■ THE TASK
Which lines in the listing below contain "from"? Copy each of them.
COLLECTED MATERIAL below:
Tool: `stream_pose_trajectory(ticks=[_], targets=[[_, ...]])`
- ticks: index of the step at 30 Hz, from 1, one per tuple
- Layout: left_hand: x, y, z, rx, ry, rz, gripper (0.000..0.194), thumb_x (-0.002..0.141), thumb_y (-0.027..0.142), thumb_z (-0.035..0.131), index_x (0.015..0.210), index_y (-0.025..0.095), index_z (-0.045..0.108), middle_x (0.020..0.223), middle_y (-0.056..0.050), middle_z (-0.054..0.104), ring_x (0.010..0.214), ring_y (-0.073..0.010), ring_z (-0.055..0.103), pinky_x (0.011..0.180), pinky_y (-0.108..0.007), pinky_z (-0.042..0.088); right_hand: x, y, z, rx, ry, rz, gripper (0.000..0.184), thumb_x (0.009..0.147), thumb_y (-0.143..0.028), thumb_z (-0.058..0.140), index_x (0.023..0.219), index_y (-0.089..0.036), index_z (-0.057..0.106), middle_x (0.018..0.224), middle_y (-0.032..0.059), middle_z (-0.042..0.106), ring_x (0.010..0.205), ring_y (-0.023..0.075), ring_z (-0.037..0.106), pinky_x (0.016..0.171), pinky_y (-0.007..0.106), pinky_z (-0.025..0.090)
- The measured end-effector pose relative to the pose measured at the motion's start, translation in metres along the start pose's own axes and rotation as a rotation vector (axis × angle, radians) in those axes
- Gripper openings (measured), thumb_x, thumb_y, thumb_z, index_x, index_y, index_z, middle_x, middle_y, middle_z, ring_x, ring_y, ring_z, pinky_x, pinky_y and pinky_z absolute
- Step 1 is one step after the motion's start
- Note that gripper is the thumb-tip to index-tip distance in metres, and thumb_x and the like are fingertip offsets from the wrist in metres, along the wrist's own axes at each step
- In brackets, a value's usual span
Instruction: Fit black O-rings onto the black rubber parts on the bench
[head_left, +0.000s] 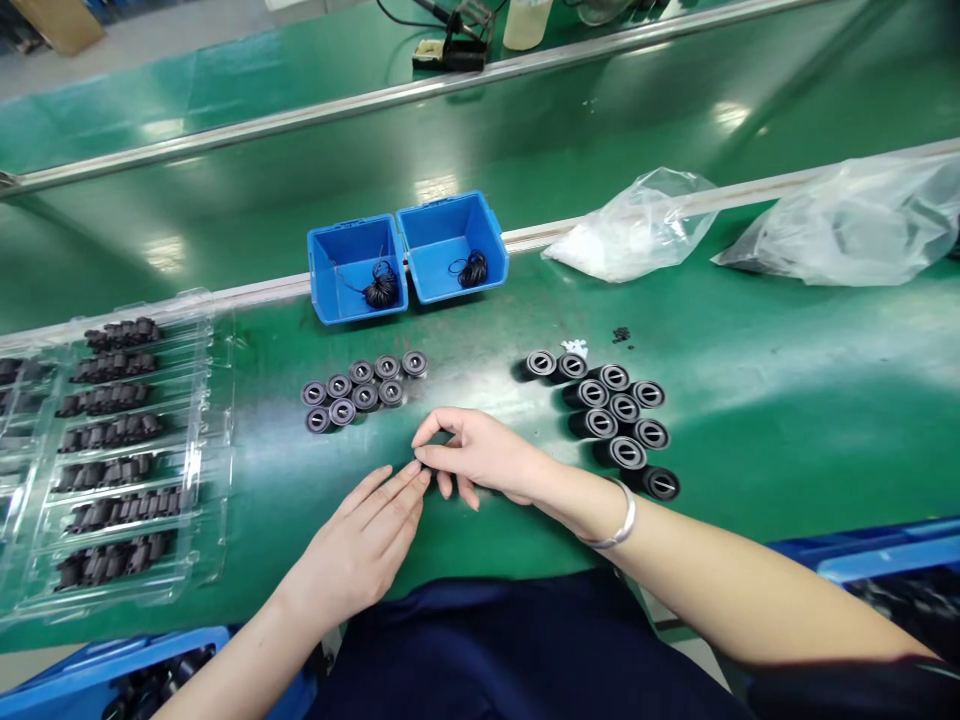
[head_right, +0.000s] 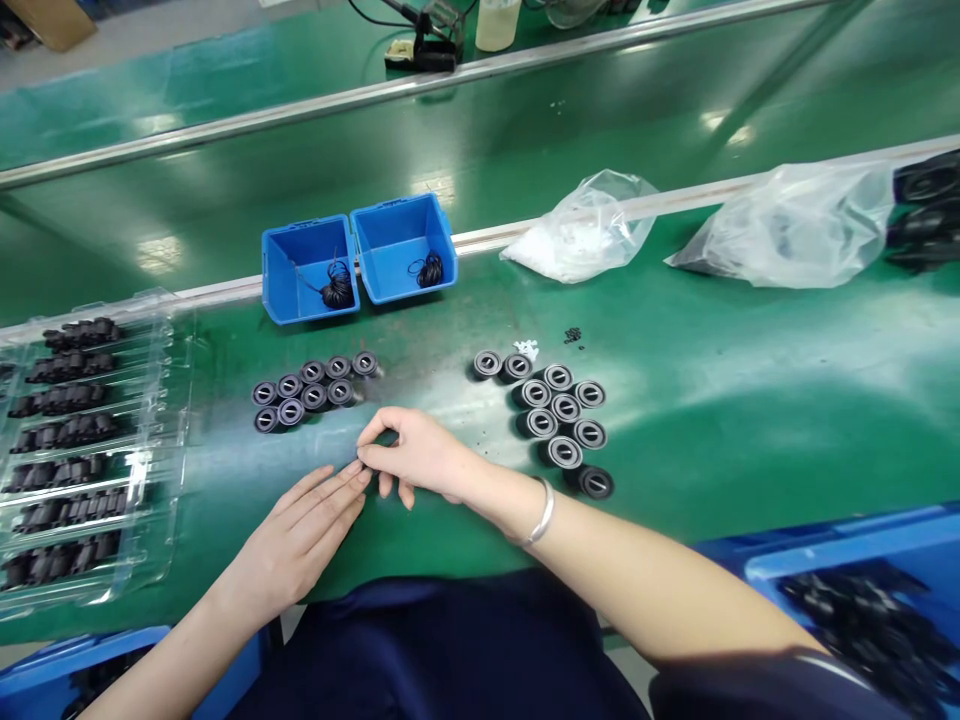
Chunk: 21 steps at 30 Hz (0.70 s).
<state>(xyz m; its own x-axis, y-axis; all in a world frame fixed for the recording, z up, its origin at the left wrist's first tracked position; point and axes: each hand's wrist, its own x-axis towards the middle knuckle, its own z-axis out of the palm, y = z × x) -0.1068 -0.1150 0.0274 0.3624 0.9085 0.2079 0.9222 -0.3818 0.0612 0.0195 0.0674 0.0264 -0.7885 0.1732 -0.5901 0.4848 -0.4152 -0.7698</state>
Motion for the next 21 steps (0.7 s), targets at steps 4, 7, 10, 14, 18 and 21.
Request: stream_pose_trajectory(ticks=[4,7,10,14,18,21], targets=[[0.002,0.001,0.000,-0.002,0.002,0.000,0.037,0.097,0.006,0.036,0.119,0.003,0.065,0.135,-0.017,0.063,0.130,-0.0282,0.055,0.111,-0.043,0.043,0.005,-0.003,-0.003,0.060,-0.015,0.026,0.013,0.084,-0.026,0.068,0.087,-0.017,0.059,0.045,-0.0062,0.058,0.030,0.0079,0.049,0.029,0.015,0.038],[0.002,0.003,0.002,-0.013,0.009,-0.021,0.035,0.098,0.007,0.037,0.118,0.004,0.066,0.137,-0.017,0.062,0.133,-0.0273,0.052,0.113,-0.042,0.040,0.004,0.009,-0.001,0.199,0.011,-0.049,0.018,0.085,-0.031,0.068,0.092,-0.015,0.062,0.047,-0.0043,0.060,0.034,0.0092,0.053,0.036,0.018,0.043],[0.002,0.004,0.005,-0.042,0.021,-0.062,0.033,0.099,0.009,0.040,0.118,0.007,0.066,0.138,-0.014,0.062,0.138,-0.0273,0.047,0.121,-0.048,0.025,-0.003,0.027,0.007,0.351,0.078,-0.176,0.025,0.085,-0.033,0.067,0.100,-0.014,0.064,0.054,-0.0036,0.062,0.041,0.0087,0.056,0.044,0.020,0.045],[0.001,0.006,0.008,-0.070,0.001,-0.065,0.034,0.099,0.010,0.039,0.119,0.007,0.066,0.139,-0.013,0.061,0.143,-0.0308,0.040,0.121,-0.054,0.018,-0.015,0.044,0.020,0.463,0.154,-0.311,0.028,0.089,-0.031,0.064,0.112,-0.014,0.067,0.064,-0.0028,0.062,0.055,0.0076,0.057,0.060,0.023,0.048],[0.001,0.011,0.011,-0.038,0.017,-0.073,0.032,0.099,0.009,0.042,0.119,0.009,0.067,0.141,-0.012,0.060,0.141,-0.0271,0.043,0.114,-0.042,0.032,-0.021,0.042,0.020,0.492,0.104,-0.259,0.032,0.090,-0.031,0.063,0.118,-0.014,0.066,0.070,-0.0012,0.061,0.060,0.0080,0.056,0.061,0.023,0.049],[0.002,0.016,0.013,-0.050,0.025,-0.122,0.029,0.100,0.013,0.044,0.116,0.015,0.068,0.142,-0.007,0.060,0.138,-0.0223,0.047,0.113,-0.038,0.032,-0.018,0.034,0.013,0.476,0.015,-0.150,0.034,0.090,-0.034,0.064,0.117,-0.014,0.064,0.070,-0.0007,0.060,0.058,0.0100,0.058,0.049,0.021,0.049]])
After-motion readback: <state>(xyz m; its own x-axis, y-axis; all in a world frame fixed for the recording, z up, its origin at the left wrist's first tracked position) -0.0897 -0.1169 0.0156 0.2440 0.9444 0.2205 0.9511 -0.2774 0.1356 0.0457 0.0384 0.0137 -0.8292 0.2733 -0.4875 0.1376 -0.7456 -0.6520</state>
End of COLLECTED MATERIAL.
■ COMPLETED TASK
- ticks: index of the step at 30 Hz, from 1, one per tuple
- Note that gripper is the thumb-tip to index-tip distance in metres, and thumb_x and the like are fingertip offsets from the wrist in metres, along the wrist's own axes at each step

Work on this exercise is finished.